▶ [Brief]
When you reach the line in the data below that contains "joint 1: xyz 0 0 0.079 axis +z", please start repeating lines exactly, and stop after the line that contains "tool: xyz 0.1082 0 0", repeating nothing else.
*** Opening Provided information ***
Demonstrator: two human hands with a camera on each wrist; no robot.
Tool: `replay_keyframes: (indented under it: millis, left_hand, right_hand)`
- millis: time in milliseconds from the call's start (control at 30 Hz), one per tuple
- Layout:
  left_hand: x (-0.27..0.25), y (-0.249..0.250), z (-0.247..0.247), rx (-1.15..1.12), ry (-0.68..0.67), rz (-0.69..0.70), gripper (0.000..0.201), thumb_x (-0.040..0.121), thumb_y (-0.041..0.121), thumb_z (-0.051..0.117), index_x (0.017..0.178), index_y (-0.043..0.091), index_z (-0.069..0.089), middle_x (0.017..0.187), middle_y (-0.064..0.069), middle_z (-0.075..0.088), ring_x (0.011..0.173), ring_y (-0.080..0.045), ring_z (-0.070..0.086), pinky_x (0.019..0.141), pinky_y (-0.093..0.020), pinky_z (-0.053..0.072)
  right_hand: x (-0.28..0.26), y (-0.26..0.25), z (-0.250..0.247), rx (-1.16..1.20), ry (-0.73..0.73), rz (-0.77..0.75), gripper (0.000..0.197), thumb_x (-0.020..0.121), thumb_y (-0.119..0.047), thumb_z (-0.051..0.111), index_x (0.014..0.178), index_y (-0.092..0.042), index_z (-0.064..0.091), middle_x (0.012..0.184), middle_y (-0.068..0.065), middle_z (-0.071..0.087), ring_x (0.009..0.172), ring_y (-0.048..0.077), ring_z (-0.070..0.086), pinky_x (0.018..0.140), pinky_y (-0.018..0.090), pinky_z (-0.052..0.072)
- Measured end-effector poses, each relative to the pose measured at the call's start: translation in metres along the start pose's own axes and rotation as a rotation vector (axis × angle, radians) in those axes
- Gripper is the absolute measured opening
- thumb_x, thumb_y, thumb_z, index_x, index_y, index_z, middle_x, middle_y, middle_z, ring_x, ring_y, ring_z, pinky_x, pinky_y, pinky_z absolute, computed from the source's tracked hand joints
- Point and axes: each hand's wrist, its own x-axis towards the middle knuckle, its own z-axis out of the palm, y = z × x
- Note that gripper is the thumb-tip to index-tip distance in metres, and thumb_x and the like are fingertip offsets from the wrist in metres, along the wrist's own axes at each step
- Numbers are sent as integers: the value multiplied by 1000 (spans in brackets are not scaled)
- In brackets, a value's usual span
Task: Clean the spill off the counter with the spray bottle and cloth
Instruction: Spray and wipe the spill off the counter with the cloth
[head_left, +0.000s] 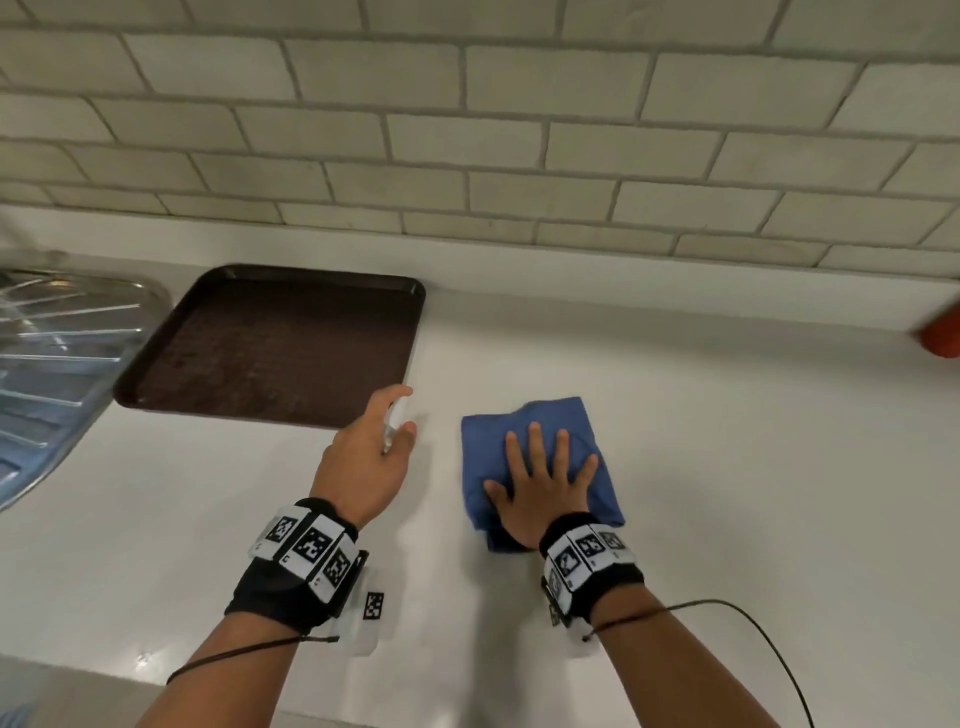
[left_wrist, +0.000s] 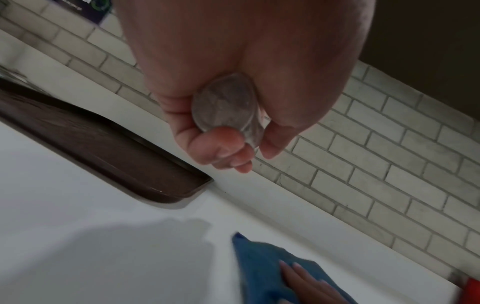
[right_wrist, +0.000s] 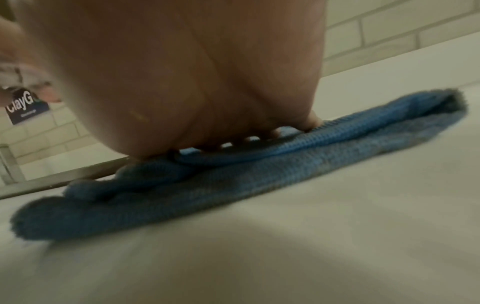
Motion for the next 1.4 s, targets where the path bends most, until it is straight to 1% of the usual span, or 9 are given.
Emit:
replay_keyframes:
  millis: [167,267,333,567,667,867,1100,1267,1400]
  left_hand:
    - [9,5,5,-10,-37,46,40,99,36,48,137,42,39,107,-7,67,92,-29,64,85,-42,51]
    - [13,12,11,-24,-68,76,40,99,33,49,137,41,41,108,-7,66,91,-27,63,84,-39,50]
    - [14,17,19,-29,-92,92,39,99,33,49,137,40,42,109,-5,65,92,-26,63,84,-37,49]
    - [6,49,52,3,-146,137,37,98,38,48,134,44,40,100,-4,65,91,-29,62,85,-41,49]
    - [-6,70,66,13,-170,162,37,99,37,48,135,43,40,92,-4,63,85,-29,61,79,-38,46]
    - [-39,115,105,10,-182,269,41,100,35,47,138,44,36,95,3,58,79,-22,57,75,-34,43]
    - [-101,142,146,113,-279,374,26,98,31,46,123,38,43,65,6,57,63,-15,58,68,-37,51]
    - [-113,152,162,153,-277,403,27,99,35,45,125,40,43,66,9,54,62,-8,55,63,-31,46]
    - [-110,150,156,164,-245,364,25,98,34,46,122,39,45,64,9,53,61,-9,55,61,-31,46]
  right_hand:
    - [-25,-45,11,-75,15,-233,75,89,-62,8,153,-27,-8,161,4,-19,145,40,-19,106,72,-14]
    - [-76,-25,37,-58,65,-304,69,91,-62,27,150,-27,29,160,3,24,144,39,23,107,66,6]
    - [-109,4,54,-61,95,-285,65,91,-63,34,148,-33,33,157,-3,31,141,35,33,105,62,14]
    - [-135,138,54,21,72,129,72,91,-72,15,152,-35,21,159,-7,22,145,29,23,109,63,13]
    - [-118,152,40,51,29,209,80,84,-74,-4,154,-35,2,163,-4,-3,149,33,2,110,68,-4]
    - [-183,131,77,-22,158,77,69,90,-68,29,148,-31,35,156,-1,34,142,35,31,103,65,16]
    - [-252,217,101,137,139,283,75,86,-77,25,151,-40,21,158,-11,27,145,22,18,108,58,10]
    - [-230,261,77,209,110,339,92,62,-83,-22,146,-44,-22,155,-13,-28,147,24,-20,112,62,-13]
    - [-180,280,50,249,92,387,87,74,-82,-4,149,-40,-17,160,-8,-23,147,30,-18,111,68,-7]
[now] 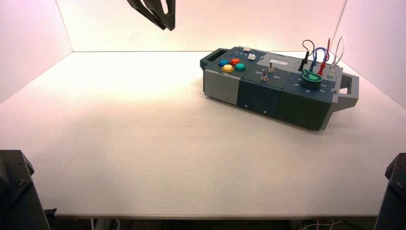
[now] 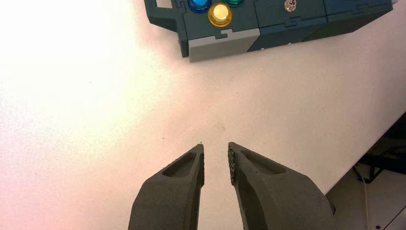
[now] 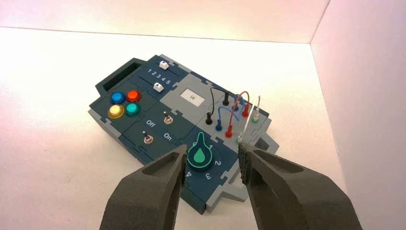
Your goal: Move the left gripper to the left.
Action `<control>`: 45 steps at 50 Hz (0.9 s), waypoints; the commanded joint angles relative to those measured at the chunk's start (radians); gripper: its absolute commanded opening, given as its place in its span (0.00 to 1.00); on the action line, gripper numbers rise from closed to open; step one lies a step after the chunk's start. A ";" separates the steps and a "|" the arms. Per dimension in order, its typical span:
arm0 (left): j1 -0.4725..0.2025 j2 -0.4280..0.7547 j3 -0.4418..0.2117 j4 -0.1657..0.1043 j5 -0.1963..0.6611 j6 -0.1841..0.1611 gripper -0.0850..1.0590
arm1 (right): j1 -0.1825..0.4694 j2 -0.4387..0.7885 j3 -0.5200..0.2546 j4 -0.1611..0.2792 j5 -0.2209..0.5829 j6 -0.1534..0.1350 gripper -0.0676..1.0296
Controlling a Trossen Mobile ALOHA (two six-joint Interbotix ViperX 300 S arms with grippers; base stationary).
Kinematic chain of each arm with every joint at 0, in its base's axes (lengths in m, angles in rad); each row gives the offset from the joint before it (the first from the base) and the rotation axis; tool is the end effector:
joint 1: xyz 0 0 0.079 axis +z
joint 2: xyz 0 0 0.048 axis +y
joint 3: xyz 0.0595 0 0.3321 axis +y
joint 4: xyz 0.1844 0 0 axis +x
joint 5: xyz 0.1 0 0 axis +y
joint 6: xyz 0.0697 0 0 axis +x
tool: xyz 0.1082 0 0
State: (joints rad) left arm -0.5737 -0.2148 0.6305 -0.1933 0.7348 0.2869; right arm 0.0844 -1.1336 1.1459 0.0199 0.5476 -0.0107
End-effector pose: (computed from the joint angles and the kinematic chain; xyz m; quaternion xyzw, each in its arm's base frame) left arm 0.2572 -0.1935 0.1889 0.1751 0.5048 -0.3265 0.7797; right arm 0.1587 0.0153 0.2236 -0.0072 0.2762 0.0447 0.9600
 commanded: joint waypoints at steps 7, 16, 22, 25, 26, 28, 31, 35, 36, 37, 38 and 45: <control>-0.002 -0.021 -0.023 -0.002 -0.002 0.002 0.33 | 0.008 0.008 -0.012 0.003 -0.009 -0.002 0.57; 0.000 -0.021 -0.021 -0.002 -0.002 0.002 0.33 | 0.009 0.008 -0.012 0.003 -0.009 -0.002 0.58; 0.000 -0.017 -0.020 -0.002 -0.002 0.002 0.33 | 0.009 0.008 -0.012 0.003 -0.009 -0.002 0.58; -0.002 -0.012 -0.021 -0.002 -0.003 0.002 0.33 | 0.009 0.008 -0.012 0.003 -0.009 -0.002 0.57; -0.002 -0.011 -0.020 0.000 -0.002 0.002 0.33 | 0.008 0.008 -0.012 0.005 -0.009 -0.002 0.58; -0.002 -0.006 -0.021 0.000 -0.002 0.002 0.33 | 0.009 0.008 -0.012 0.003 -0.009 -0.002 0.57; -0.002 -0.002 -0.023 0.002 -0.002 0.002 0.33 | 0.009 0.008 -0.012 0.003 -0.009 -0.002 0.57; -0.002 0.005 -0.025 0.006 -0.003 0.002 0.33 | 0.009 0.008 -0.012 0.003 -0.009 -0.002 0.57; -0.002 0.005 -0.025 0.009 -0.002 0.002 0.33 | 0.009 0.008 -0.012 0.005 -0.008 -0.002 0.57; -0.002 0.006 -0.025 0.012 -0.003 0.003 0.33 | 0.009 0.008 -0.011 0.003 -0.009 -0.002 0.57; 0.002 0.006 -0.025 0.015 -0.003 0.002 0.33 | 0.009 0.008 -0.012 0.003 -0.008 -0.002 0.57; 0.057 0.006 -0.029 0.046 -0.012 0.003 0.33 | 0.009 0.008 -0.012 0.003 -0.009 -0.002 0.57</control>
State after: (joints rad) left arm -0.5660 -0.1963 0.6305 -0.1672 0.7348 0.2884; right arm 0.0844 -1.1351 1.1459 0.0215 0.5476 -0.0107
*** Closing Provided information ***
▶ [Response to the exercise]
joint 1: xyz 0 0 0.079 axis +z
joint 2: xyz 0 0 0.048 axis +y
joint 3: xyz 0.0595 0 0.3321 axis +y
joint 4: xyz 0.1844 0 0 axis +x
joint 5: xyz 0.1 0 0 axis +y
joint 6: xyz 0.0697 0 0 axis +x
tool: xyz 0.1082 0 0

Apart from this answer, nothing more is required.